Limiting US releases

(Image credit: Getty Images)

While big companies like Trek and Specialized may be able to weather the storm with a 10% price increase, smaller companies may not be so lucky. Cycling Weekly is hearing from brands who are taking a different approach: scaling back U.S. distribution or even exiting the market for certain products or price points. For these brands, the math simply doesn’t add up under the new tariffs.

A few industry representatives told Cycling Weekly that they’re opting for limited releases—or not releasing certain models at all—because the added cost makes them unsellable in the U.S. market.
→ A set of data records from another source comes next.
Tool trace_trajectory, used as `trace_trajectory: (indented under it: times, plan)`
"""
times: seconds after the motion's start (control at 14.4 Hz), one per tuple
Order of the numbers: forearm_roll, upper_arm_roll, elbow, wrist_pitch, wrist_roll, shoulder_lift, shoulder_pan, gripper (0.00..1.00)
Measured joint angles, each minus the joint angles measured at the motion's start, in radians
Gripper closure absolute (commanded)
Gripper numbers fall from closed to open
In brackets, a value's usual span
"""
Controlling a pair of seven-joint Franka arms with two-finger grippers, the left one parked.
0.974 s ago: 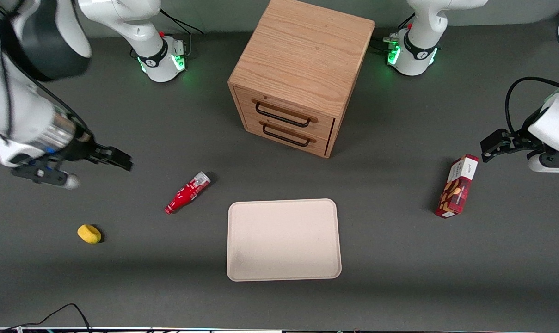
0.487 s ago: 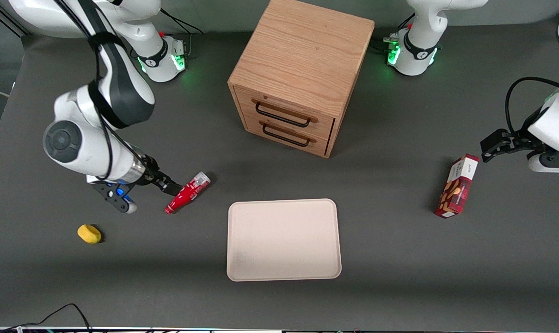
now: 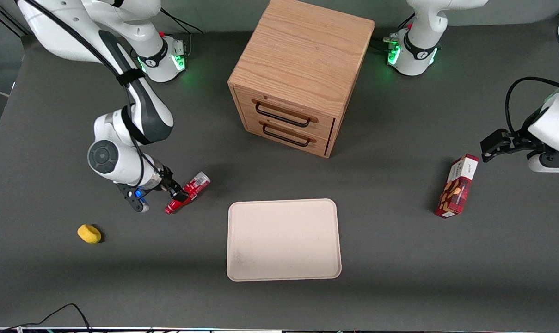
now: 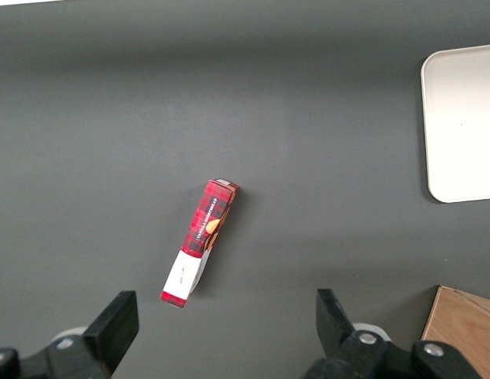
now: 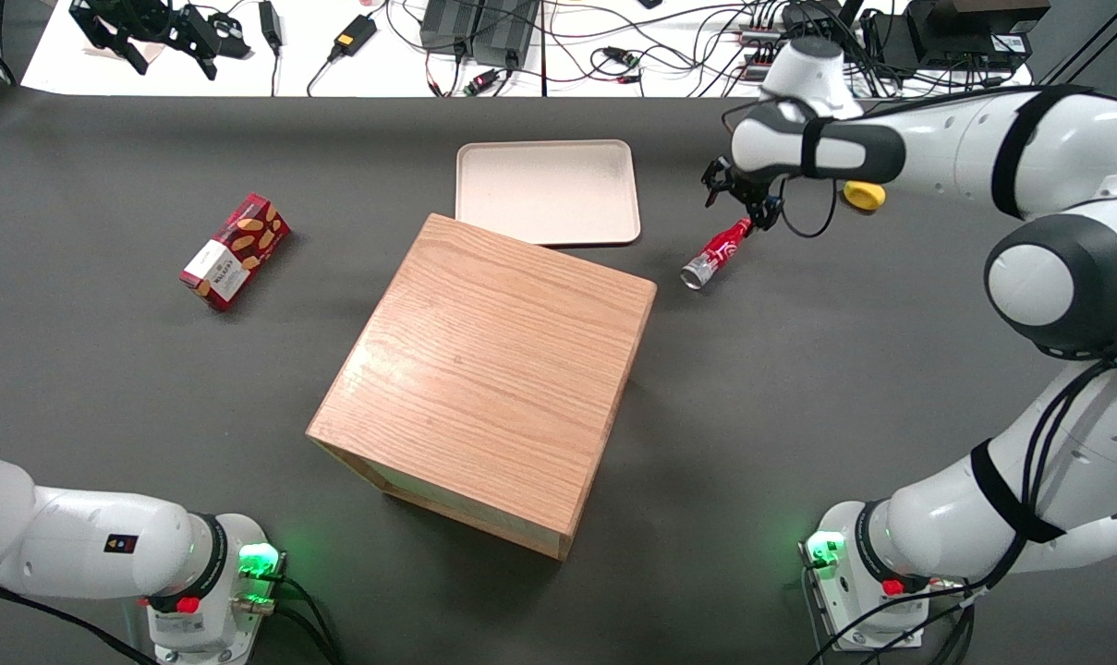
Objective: Place coke bottle on tray
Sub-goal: 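Lower the right gripper around the bottle's body and close it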
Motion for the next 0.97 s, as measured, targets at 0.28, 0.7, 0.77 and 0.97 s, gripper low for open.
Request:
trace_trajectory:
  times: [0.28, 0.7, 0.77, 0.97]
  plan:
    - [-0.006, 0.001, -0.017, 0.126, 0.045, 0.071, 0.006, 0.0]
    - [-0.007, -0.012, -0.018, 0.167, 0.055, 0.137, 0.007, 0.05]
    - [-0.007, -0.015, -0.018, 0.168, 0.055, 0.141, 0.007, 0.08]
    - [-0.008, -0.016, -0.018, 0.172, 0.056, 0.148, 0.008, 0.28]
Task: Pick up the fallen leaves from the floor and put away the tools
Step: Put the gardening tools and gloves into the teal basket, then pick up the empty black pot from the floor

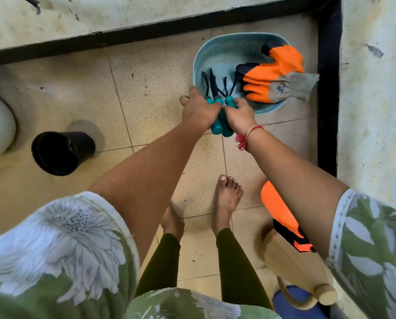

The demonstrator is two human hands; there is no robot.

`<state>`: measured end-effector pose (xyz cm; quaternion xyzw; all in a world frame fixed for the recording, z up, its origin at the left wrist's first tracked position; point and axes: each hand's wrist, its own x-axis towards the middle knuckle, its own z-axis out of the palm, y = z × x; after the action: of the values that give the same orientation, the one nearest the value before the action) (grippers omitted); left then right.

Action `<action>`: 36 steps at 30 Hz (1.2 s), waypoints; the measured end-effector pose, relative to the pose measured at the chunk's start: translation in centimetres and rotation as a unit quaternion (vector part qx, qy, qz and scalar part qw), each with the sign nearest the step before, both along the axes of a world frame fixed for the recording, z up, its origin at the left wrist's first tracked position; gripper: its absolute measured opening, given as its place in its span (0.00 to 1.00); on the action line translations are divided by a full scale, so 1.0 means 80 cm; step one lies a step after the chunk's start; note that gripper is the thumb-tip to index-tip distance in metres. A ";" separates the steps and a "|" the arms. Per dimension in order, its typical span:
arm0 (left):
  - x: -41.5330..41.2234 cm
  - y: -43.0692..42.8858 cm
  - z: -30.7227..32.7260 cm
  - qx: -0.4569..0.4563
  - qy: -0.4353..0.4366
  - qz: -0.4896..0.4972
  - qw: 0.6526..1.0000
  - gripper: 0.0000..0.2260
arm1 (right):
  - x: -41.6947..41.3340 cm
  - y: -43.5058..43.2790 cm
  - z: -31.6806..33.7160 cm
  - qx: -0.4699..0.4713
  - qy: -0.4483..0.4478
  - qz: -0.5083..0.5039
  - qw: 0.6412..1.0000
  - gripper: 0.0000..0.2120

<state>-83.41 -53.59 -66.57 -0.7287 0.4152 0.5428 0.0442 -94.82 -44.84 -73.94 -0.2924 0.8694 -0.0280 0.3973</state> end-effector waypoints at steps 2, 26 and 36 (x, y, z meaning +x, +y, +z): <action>0.003 0.005 0.009 -0.020 0.005 0.034 0.999 0.29 | 0.021 -0.069 0.067 0.013 -0.156 -0.084 0.984 0.25; 0.162 0.139 0.173 -0.072 -0.066 0.332 0.938 0.21 | 0.193 -0.006 0.291 -0.031 -0.082 0.146 0.985 0.21; 0.290 0.234 0.335 -0.161 -0.152 0.572 0.790 0.15 | 0.325 0.059 0.455 -0.001 -0.158 0.383 0.910 0.18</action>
<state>-60.17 -34.84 -39.74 -0.9026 -0.0083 0.2760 -0.3301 -68.81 -40.13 -37.56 -0.5954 0.6160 0.0795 0.5096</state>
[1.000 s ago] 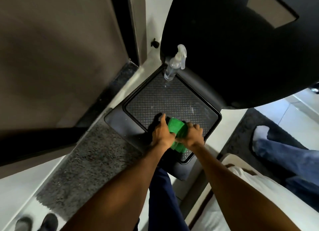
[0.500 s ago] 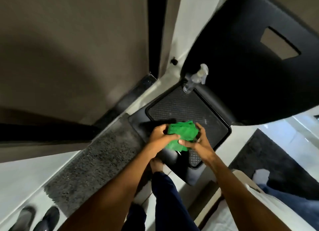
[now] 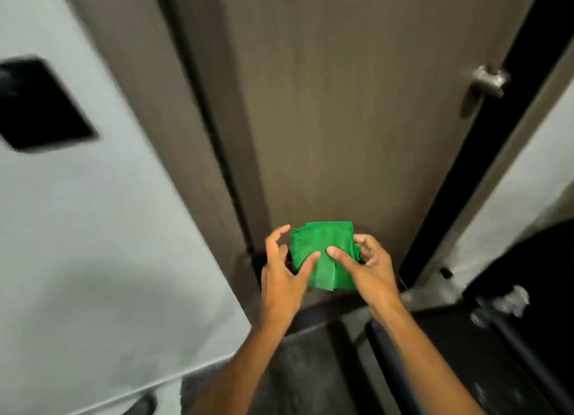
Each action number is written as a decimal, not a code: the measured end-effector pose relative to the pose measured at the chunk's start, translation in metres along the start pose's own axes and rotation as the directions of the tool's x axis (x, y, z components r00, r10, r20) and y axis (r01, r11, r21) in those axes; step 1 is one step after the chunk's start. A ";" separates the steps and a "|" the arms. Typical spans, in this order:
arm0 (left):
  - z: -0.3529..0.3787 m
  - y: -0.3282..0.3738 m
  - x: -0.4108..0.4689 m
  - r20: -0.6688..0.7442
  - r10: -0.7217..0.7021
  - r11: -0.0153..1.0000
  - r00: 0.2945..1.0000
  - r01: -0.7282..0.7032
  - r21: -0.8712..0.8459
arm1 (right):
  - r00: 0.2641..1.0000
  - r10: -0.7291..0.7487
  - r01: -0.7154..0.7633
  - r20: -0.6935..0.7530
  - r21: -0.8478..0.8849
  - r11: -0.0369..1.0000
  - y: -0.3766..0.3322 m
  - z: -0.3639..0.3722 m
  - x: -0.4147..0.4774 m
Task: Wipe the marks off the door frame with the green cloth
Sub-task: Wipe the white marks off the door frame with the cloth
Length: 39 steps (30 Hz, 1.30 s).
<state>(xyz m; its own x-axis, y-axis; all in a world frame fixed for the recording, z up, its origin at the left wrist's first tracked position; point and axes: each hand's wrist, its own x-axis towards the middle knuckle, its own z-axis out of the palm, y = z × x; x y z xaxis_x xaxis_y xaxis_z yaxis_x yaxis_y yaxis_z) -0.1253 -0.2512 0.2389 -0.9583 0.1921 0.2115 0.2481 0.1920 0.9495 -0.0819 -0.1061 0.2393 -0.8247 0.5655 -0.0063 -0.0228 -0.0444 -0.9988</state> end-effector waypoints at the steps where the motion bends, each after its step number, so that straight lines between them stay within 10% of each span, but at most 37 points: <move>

When a company in the U.S. imports a bicycle or bike part from abroad, it must pay the tariff upfront when the product arrives at the border. That cost is then passed along the supply chain, often ultimately affecting the consumer.

"Most people think of the tariff as a 'shipping fee' — it's not," one brand representative lamented.

As of April 2025, the U.S. has reinstated and expanded tariffs on many Chinese-made goods under the Trump administration’s “Liberation Day” policy. Bicycles and components from China already carried a 25% Section 301 tariff imposed during Trump’s first term. Under the new policy, an additional 10% blanket tariff is applied, bringing the total tariff to 35% on most Chinese bike imports.

In addition to these tariffs, bicycles and frames are subject to a standard import duty of 11% to 14%, depending on the product type and classification. When you add the 35% tariff and the standard import duties together, the total tax on a Chinese-made bike can now reach 49% or higher.

For example, say a bike costs $500 to import from China. The 35% tariff adds $175, the 14% duties and fees tack on another $70 so that $500 bike now costs $745. This is before it even gets to a warehouse or retailer—and does not include freight, storage, labour or marketing costs.

These inflated costs make importing lower-priced items or smaller brand names into the U.S. unfeasible.

“Anyone whose majority product comes from overseas will be forced to shut down shop very shortly if it doesn't change,” a brand rep said.

Between the political turmoil and ever-changing trade policies, there is considerable uncertainty. However, these initial responses from the bike industry signal that the industry is being forced to adapt, whether through price increases, limited releases, or a total restructuring of supply chains.

Whether this tariff wave leads to renewed domestic manufacturing, lasting price inflation, or a shakeup in the brands and products available on U.S. shelves remains to be seen. But the industry is certainly in motion.